> **Problem requirements**
Transcribe the listing below in full, keeping every line exactly as it is.

> **Data shown**
==========
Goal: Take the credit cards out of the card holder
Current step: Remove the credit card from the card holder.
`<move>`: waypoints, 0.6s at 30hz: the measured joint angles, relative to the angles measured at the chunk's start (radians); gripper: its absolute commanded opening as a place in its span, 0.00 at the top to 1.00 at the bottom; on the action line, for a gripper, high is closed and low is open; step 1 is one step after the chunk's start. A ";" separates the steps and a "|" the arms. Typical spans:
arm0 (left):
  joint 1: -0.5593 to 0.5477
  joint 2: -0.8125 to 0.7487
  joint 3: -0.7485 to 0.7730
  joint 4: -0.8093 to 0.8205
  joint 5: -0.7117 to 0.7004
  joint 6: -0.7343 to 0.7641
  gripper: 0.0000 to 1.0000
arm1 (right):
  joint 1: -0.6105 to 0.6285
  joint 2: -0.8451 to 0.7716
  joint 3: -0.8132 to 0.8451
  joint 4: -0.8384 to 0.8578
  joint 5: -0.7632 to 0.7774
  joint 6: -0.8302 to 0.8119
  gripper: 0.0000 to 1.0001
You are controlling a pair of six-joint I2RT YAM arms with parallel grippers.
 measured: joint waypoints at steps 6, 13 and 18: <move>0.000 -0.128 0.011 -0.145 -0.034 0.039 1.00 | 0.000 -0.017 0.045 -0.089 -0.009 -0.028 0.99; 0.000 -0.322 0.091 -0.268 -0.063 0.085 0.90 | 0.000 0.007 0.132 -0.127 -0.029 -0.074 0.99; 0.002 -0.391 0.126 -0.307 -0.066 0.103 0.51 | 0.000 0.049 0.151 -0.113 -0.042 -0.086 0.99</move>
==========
> **Task response**
Goal: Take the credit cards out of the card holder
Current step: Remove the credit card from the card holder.
`<move>`: waypoints, 0.6s at 30hz: the measured joint angles, relative to the angles measured at the chunk's start (radians); gripper: its absolute commanded opening as a place in its span, 0.00 at the top to 1.00 at the bottom; on the action line, for a gripper, high is closed and low is open; step 1 is one step after the chunk's start. A ";" separates the steps and a "|" the arms. Typical spans:
arm0 (left):
  joint 1: -0.5593 to 0.5477
  joint 2: -0.8125 to 0.7487
  joint 3: -0.7485 to 0.7730
  joint 4: -0.8093 to 0.8205
  joint 5: -0.7117 to 0.7004
  joint 6: -0.7343 to 0.7641
  gripper: 0.0000 to 1.0000
arm1 (right):
  joint 1: -0.6105 to 0.6285
  joint 2: -0.8451 to 0.7716
  joint 3: -0.8132 to 0.8451
  joint 4: -0.8384 to 0.8578
  joint 5: -0.7632 to 0.7774
  joint 6: -0.8302 to 0.8119
  gripper: 0.0000 to 1.0001
You are controlling a pair of six-joint I2RT YAM arms with parallel grippers.
 measured: joint waypoints at steps 6, 13 and 18: <move>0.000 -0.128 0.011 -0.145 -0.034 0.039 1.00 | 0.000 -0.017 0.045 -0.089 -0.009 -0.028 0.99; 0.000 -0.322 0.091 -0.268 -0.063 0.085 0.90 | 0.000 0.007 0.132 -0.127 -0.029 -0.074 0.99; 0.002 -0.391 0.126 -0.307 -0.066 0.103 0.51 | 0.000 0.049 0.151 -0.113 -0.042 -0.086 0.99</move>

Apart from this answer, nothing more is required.